The general feeling on the Roth IRA is that the money grows tax free. When you are ready to withdraw the money, you do so without paying taxes. While this is true in a number of cases, the reality is far less cut and dry. There are times when you will pay taxes on your Roth IRA withdrawal, and it’s important to understand when those times are.
Because there are a number of interesting benefits related to the Roth IRA, it is little surprise that there are also a few rules that you need to observe in order to avoid taxes. Here are some instances when you will pay taxes on your Roth IRA withdrawal:
You are Under 59 1/2
The first instance is if you are under 59 1/2. It’s true that you can withdraw your contributions at any time, no matter how old you are, tax free. However, once you start withdrawing earnings, the story changes. If you aren’t 59 1/2, and you withdraw earnings (except in specific cases, including disability, that are listed on page 64 of IRS Publication 590), you will pay income taxes on that money. On top of that, you will also be levied a 10% tax penalty by the IRS.

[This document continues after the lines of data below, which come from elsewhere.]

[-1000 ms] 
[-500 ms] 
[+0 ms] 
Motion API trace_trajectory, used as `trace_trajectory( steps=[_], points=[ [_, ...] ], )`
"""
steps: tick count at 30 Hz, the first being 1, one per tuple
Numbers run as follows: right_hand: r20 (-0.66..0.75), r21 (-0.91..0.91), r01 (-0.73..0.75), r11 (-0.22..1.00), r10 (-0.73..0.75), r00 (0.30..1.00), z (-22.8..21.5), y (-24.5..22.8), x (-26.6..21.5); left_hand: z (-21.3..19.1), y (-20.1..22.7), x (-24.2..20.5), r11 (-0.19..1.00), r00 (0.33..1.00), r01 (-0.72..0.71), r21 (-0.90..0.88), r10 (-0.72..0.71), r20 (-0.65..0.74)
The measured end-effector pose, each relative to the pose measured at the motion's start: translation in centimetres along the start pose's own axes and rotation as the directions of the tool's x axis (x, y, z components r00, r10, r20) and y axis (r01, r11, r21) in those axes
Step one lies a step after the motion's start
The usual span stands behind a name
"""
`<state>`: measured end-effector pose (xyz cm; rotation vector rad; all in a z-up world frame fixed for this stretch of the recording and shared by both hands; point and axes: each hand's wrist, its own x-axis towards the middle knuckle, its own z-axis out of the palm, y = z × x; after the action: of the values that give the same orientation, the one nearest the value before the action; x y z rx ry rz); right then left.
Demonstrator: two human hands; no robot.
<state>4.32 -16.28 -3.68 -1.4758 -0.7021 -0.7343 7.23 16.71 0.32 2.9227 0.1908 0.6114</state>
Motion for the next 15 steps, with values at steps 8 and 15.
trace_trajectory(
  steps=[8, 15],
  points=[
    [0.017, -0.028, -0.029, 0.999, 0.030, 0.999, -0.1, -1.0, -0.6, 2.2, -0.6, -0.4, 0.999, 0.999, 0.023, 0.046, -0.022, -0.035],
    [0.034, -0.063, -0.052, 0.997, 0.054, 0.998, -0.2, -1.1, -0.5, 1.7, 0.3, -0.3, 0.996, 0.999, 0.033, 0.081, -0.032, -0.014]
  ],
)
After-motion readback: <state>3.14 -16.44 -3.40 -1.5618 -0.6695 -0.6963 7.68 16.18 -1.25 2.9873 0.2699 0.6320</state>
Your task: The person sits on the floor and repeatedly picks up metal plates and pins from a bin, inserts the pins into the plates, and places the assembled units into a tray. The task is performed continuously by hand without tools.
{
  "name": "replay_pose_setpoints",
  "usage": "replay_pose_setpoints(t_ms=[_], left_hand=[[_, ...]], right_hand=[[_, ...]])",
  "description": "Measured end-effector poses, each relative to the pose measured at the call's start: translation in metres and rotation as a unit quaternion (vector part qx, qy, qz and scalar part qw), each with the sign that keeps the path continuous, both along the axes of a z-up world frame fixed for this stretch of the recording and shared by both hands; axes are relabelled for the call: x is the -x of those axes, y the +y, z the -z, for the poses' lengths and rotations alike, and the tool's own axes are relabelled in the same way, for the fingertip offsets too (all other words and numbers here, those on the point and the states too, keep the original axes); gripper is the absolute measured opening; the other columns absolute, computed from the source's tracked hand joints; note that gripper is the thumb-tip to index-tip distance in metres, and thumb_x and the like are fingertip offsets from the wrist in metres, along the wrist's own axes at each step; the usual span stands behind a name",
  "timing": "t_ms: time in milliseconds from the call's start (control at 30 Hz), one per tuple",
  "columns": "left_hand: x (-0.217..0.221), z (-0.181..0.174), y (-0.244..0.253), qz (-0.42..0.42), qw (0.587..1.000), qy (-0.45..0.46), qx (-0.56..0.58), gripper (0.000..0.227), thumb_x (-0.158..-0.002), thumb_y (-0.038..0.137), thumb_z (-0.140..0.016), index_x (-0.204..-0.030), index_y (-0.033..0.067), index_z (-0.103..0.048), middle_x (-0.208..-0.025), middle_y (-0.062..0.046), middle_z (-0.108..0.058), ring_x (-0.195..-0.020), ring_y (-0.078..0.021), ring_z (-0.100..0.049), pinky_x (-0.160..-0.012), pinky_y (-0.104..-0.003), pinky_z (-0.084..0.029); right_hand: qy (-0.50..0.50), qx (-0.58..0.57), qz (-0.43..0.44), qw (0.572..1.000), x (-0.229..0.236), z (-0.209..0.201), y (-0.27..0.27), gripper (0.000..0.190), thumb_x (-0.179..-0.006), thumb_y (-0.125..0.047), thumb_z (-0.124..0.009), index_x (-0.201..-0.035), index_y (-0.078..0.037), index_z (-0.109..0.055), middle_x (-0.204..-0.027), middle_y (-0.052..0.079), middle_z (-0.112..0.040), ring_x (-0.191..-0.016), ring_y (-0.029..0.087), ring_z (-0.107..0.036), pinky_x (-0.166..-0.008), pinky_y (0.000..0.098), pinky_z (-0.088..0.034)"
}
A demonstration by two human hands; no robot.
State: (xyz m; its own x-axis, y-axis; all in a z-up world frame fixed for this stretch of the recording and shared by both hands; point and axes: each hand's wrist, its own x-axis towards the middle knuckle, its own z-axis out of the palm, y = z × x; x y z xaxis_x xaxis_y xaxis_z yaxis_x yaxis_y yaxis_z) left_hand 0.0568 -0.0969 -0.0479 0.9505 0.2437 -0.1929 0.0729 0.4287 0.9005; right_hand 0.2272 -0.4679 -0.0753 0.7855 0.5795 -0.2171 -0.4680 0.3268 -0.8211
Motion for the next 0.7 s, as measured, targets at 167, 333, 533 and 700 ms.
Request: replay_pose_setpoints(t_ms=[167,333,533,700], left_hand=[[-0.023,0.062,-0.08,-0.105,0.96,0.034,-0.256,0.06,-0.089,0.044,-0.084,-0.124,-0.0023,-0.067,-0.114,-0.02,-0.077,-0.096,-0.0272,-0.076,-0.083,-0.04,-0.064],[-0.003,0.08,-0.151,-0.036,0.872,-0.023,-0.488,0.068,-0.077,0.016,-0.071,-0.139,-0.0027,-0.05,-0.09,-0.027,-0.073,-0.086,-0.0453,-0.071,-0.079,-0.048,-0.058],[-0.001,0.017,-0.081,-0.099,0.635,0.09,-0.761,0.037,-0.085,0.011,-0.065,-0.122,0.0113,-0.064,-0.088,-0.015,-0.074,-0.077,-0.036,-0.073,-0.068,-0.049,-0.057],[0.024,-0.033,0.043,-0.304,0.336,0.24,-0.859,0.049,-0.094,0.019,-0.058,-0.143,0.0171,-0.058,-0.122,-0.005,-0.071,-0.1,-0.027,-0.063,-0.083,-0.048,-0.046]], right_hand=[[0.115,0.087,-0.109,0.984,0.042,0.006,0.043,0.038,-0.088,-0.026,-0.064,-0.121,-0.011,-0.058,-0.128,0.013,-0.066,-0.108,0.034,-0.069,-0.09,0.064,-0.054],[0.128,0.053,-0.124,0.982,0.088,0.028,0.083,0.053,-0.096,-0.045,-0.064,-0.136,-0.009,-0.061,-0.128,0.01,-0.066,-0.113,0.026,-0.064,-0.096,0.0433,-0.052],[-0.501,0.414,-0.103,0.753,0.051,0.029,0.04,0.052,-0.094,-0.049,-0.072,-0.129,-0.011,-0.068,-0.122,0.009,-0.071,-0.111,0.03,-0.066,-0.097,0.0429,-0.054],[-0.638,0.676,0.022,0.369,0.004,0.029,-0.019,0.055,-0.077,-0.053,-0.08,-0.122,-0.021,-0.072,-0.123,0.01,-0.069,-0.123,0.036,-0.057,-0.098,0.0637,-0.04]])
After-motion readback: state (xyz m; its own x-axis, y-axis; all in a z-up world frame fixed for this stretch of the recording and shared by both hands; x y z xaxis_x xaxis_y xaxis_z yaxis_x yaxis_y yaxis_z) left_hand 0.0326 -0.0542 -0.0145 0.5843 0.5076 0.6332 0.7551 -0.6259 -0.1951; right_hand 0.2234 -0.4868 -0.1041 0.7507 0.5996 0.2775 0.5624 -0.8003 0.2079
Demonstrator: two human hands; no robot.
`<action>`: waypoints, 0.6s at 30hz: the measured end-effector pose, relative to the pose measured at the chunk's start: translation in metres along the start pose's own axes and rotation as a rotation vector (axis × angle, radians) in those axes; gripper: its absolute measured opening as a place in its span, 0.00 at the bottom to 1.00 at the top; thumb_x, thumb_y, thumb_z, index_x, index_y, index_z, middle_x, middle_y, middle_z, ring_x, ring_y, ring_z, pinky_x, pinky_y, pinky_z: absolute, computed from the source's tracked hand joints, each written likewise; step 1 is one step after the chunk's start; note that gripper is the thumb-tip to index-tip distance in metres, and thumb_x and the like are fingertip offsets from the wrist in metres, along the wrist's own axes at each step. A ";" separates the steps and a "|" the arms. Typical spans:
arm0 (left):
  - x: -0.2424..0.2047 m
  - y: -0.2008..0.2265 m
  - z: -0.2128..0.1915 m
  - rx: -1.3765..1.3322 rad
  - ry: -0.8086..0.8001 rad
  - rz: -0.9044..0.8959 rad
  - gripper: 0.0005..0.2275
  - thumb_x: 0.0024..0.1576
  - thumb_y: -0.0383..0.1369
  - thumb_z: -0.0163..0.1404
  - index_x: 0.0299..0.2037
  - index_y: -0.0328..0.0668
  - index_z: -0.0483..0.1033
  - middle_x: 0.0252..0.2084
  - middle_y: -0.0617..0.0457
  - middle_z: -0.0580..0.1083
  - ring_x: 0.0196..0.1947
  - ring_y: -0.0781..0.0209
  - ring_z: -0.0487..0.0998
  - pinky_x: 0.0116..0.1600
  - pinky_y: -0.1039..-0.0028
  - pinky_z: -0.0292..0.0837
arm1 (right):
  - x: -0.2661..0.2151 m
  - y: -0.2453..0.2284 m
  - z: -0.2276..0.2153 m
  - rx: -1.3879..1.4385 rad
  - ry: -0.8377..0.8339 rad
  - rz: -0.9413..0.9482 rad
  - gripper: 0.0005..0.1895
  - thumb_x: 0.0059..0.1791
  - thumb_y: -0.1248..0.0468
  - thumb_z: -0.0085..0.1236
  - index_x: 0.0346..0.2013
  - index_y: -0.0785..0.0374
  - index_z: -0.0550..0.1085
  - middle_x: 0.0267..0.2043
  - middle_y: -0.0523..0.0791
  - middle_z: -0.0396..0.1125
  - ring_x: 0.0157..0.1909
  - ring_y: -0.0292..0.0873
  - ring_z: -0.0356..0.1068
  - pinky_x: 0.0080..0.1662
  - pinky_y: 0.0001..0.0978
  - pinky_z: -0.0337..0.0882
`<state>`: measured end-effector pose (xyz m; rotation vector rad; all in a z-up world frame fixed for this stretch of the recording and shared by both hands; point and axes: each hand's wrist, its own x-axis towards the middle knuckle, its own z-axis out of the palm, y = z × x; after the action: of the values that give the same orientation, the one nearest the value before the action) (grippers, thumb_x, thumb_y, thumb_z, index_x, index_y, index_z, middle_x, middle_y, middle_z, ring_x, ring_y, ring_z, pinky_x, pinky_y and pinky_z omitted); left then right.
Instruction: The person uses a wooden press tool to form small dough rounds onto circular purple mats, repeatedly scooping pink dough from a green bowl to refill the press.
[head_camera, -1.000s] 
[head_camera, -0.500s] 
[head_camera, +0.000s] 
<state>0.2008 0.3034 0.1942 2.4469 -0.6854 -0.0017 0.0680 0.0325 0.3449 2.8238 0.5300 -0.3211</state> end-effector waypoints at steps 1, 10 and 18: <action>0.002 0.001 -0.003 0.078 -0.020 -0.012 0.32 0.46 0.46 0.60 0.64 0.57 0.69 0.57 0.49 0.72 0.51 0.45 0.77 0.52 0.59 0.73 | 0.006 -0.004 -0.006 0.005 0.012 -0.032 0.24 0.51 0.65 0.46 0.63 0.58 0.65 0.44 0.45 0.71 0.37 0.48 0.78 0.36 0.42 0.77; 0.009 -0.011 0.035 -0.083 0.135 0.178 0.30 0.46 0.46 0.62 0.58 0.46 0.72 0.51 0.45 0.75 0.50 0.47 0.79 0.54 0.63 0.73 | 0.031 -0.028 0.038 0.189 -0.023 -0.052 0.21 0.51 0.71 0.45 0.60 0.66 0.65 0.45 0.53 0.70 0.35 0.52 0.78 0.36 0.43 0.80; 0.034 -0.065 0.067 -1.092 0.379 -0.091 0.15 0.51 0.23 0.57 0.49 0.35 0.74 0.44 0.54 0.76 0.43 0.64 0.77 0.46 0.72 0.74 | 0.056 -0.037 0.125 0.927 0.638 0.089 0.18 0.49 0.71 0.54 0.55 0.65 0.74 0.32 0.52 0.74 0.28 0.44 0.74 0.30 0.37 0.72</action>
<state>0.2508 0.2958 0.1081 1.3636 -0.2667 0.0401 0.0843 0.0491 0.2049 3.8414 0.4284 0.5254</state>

So, let’s say I contribute $3,000 each year to my Roth IRA. After two years, my account contains $6,500. I decide that I need a little extra money to take care of an unexpected expenses. I am 33. So, if I want to withdraw money, I can withdraw up to $6,000 without pay taxes, because that is how much I put in over the course of the two years. However, if I withdraw more than $6,000, the amount beyond that will be taxed — and I’ll have to pay a 10% penalty on top of that.
You Have Had Your Account Less than 5 Years
Another rule of the Roth IRA is that you can’t start withdrawing earnings without penalty until you have had the account for 5 years — and it doesn’t matter how old you are. Let’s say you’re 58. You open a Roth IRA, and contribute $5,500. For the next few years, you contribute that amount of money. So, after four years of contributions, you have $22,000 in contributions, plus another $3,000 in earnings, for a total of $25,000. Even though you are now 62, and beyond the 59 1/2 milestone, you haven’t had your Roth IRA for at least 5 years. This means that if you withdraw more than $22,000, you will be subject to income tax on the money. However, since you are beyond age 59 1/2, you don’t have to pay the 10% penalty.
If you are rolling over a tax deferred account to a Roth IRA, you will have to pay taxes on that money, since it hasn’t been taxed yet. Realize, though, that it becomes subject to the five year rule at this time, no matter how long you have had your Roth open. If you withdraw the money before you are 59 1/2, you will have to pay a 10% penalty, even if the money is considered a “contribution,” and it has been less than 5 years.
If you have questions about when your Roth IRA withdrawals are taxed, and when they are not, consider consulting with a tax professional.